Because only the text is wanted, repeat the records below exactly and omit the pictures.

Dataset records.
_ _ _ _ _ _ _
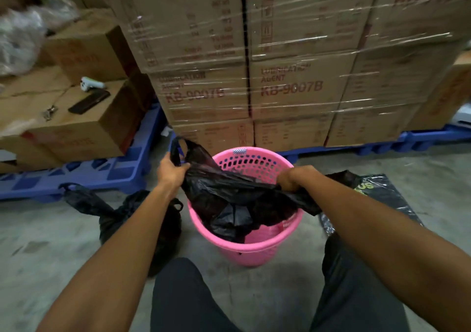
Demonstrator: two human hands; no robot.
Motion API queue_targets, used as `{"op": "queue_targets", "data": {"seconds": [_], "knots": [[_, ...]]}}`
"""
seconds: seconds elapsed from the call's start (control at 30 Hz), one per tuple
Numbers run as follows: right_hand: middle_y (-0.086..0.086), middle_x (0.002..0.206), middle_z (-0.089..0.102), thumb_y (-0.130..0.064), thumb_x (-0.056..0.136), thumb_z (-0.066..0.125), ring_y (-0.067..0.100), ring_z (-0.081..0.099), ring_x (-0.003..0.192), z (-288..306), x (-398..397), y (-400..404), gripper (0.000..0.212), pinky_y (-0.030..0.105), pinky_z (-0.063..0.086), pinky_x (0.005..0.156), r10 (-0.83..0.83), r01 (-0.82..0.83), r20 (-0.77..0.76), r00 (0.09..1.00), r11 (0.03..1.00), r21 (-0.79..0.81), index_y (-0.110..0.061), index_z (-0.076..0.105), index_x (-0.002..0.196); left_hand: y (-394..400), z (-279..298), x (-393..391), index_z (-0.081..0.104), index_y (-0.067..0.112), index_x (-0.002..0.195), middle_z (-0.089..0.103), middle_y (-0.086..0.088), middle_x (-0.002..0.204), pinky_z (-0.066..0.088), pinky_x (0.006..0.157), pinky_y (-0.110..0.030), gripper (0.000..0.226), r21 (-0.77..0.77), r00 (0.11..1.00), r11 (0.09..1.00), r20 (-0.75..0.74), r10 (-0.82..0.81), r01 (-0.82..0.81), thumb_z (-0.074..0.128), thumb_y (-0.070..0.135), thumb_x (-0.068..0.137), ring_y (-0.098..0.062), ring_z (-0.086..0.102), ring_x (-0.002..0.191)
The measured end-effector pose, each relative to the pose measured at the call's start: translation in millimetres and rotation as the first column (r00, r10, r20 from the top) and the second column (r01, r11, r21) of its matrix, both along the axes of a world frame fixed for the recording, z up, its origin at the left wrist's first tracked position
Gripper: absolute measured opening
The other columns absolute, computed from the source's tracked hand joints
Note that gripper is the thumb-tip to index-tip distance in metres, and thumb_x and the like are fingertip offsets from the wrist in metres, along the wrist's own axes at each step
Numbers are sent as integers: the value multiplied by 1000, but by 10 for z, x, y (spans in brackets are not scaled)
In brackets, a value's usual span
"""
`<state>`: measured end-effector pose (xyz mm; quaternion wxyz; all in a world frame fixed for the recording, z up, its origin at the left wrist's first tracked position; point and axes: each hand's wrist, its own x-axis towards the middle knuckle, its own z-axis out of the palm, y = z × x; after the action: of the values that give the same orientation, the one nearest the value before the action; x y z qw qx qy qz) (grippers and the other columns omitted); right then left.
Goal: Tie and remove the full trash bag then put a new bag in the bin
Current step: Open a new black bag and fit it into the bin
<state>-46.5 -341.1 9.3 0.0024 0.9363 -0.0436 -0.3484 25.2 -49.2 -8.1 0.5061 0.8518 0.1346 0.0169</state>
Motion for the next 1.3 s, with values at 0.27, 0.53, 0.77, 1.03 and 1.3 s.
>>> {"op": "queue_targets", "data": {"seconds": [0.27,0.53,0.77,1.03,1.3], "knots": [[9,131,61,-45,91,62,27,58,118,90,303,100,51,35,45,97,-162,135,111,980,966,220,-13,60,130,-658,364,-363,54,12,103,60,-15,101,37,88,-43,35,794,416,599,581,-699,-103,69,27,76,-30,51,97],[6,114,70,-48,87,66,28,64,110,-154,297,-120,40,30,49,89,-374,134,370,850,834,535,-25,70,119,-927,-194,-786,57,25,135,56,-3,144,40,106,-33,49,125,32,-145,-855,-518,982,51,36,88,-26,55,126],[11,117,64,-49,93,54,37,61,108,-326,314,-103,33,42,52,84,-404,115,598,692,879,462,-32,68,118,-985,-280,-286,67,14,108,67,-12,113,47,98,-42,26,638,467,214,-256,-846,739,63,21,83,-33,62,107],[11,120,57,-63,91,46,38,60,106,-632,552,-269,45,45,53,81,-334,91,659,674,923,374,-28,60,117,-588,-724,309,64,19,120,63,-10,117,34,95,-45,33,924,800,305,-2,-600,232,47,39,99,-33,55,111],[6,116,59,-49,85,68,27,58,111,-720,920,-436,29,32,47,83,-403,47,633,661,864,502,-28,72,105,-559,-759,791,57,9,97,61,-19,106,45,82,-43,20,521,921,832,196,-336,193,45,25,98,-38,57,101]]}}
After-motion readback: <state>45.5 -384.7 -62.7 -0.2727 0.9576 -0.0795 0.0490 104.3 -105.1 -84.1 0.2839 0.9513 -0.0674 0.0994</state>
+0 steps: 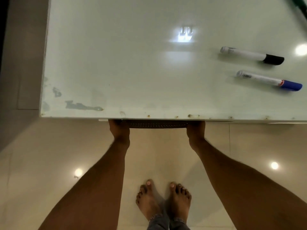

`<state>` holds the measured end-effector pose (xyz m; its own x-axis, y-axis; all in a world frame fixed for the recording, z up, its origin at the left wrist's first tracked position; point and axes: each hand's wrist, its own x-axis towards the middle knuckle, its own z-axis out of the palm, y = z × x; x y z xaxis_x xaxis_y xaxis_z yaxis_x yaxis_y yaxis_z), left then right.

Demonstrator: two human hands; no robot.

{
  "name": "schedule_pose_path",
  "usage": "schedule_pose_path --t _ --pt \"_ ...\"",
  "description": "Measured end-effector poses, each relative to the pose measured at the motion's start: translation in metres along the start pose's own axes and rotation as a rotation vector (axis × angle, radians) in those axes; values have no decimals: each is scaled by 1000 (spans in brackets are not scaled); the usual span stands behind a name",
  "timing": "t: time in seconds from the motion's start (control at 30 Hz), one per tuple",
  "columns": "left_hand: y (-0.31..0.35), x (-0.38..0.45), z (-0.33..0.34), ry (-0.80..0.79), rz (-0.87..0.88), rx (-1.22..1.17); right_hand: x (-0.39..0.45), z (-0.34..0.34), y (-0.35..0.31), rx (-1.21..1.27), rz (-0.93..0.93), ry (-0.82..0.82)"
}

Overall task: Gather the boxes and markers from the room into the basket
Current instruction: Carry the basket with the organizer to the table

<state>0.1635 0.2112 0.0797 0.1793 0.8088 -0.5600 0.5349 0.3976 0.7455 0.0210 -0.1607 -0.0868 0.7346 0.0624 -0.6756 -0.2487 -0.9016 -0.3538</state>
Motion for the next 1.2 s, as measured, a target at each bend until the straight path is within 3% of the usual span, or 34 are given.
schedule_pose_path --t 0.07,0.13,0.17,0.2,0.33,0.77,1.2 --pt "-5 4 -17 45 -92 1 30 -62 -68 116 -86 31" --pt "-7 -22 -13 6 -9 84 70 -152 -171 387 -90 180" --pt "-13 -30 -15 8 2 47 88 -181 -220 588 -63 168" --pt "-15 -31 -21 1 -11 12 81 -182 -226 722 -19 186" --pt "-35 -49 -49 -12 16 -27 34 -180 -213 900 -93 172" --pt "-93 -128 -103 51 -25 47 -57 -178 -155 788 -14 175" --pt "-73 -207 -171 99 -11 -26 -151 -187 -142 838 1 204"
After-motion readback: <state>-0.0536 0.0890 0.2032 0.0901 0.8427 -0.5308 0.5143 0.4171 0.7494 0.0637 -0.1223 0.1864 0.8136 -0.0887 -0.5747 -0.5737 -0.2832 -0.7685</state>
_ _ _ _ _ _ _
Output.
Demonstrator: two human hands; no robot.
Motion API queue_targets, used as `{"op": "queue_targets", "data": {"seconds": [_], "knots": [[_, ...]]}}`
"""
seconds: seconds elapsed from the call's start (control at 30 Hz), one per tuple
Numbers run as follows: right_hand: middle_y (-0.086..0.086), middle_x (0.002..0.206), middle_z (-0.089..0.102), thumb_y (-0.130..0.064), thumb_x (-0.056..0.136), thumb_z (-0.066..0.125), ring_y (-0.067..0.100), ring_z (-0.081..0.099), ring_x (-0.003..0.192), z (-288..306), x (-398..397), y (-400..404), gripper (0.000..0.212), pinky_y (-0.030..0.105), pinky_z (-0.063..0.086), pinky_x (0.005..0.156), r10 (-0.83..0.83), r01 (-0.82..0.83), r20 (-0.77..0.76), r00 (0.09..1.00), r11 (0.03..1.00), r21 (-0.79..0.81), index_y (-0.110..0.061), index_z (-0.076..0.105), index_x (-0.002..0.196); left_hand: y (-394..400), z (-279..298), x (-393..391), index_z (-0.081..0.104), index_y (-0.067..0.112), index_x (-0.002..0.195), middle_z (-0.089..0.103), middle_y (-0.086..0.088), middle_x (-0.002..0.204), pinky_z (-0.066..0.088), pinky_x (0.006..0.157), pinky_y (-0.110..0.030), gripper (0.000..0.226), r21 (-0.77..0.77), r00 (0.11..1.00), r11 (0.09..1.00), r20 (-0.75..0.74), r10 (-0.82..0.81), r01 (-0.82..0.81), thumb_z (-0.074..0.128), thumb_y (-0.070..0.135), thumb_x (-0.068..0.137), ring_y (-0.098..0.062), ring_z (-0.086..0.102), ring_x (-0.002..0.191)
The measured end-effector pose, each relative to the pose measured at the call's start: translation in millimetres and rotation as the first column (r00, r10, r20 from the top) and the second column (r01, r11, r21) of its matrix, both along the axes of a world frame fixed for the recording, z up, its origin at the left wrist's first tracked position
Gripper: absolute measured opening
The other columns absolute, computed from the source's tracked hand joints
Note that gripper is the thumb-tip to index-tip distance in metres, and thumb_x and the like are fingertip offsets from the wrist in metres, along the wrist's own axes at each step
Numbers are sent as integers: the value multiplied by 1000, but by 10 for z, x, y (spans in brackets are not scaled)
In brackets, a value's usual span
"""
`<state>`: measured end-effector pose (xyz mm; quaternion wxyz; all in a world frame fixed for the recording, z up, its origin at the left wrist's first tracked position; point and axes: each hand's wrist, its own x-axis towards the middle knuckle, its own z-axis out of the palm, y = z × x; after the action: of the values that give the same orientation, the one nearest the value before the action; x y z qw qx qy qz) (grippers and the other columns omitted); right then left.
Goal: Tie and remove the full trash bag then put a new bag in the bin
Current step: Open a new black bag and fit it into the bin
<state>-46.5 -341.1 9.3 0.0024 0.9363 -0.0436 -0.3484 25.2 -49.2 -8.1 0.5061 0.8518 0.1346 0.0169</state>
Motion for the next 1.3 s, with values at 0.27, 0.53, 0.77, 1.03 and 1.3 s.
>>> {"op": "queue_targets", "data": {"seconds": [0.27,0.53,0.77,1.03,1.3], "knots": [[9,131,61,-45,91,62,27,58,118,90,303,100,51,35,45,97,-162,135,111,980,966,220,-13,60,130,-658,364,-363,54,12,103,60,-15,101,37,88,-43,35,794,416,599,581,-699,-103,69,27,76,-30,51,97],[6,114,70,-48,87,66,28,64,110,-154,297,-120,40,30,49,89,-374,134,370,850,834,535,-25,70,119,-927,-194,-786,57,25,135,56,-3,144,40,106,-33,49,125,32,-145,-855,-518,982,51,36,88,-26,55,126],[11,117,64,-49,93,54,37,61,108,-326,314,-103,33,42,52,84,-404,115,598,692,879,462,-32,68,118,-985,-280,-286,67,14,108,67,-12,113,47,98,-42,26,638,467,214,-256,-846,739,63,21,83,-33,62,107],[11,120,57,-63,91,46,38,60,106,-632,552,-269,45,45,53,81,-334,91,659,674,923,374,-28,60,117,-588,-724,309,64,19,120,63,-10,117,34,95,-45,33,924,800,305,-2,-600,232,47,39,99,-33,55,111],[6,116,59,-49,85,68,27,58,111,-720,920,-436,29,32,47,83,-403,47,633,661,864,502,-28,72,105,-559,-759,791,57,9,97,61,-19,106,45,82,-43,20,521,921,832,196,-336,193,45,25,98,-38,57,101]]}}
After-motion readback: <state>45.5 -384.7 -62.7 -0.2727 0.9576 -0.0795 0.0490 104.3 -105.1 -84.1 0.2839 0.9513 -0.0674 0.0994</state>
+0 steps: 

`<state>` holds the measured end-effector pose (xyz m; its own x-axis, y-axis; all in a world frame fixed for the recording, z up, its origin at the left wrist's first tracked position; point and axes: each hand's wrist, its own x-axis towards the middle knuckle, its own z-axis out of the palm, y = z × x; x y z xaxis_x xaxis_y xaxis_z yaxis_x yaxis_y yaxis_z), left then right.

Demonstrator: two human hands; no robot.

{
  "name": "schedule_pose_path",
  "usage": "schedule_pose_path --t _ --pt \"_ ...\"",
  "description": "Measured end-effector poses, each relative to the pose measured at the motion's start: translation in metres along the start pose's own axes and rotation as a rotation vector (axis × angle, radians) in those axes; values have no decimals: each is scaled by 1000 (spans in brackets are not scaled); the usual span stands behind a name",
  "timing": "t: time in seconds from the motion's start (control at 30 Hz), one per tuple",
  "columns": "left_hand: y (-0.31..0.35), x (-0.38..0.45), z (-0.33..0.34), ry (-0.80..0.79), rz (-0.87..0.88), rx (-1.22..1.17); right_hand: x (-0.39..0.45), z (-0.34..0.34), y (-0.35..0.31), rx (-1.21..1.27), rz (-0.93..0.93), ry (-0.82..0.82)"
}

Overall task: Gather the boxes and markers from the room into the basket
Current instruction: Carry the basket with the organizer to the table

<state>0.1635 0.2112 0.0797 0.1793 0.8088 -0.5600 0.5349 0.3976 0.7455 0.0210 -0.1607 -0.0868 0.7346 0.0624 -0.6756 -0.2487 -0.9016 -0.3538</state>
Motion for the next 1.2 s, as measured, a target at each bend until the straight path is within 3% of the usual span, or 34 are given.
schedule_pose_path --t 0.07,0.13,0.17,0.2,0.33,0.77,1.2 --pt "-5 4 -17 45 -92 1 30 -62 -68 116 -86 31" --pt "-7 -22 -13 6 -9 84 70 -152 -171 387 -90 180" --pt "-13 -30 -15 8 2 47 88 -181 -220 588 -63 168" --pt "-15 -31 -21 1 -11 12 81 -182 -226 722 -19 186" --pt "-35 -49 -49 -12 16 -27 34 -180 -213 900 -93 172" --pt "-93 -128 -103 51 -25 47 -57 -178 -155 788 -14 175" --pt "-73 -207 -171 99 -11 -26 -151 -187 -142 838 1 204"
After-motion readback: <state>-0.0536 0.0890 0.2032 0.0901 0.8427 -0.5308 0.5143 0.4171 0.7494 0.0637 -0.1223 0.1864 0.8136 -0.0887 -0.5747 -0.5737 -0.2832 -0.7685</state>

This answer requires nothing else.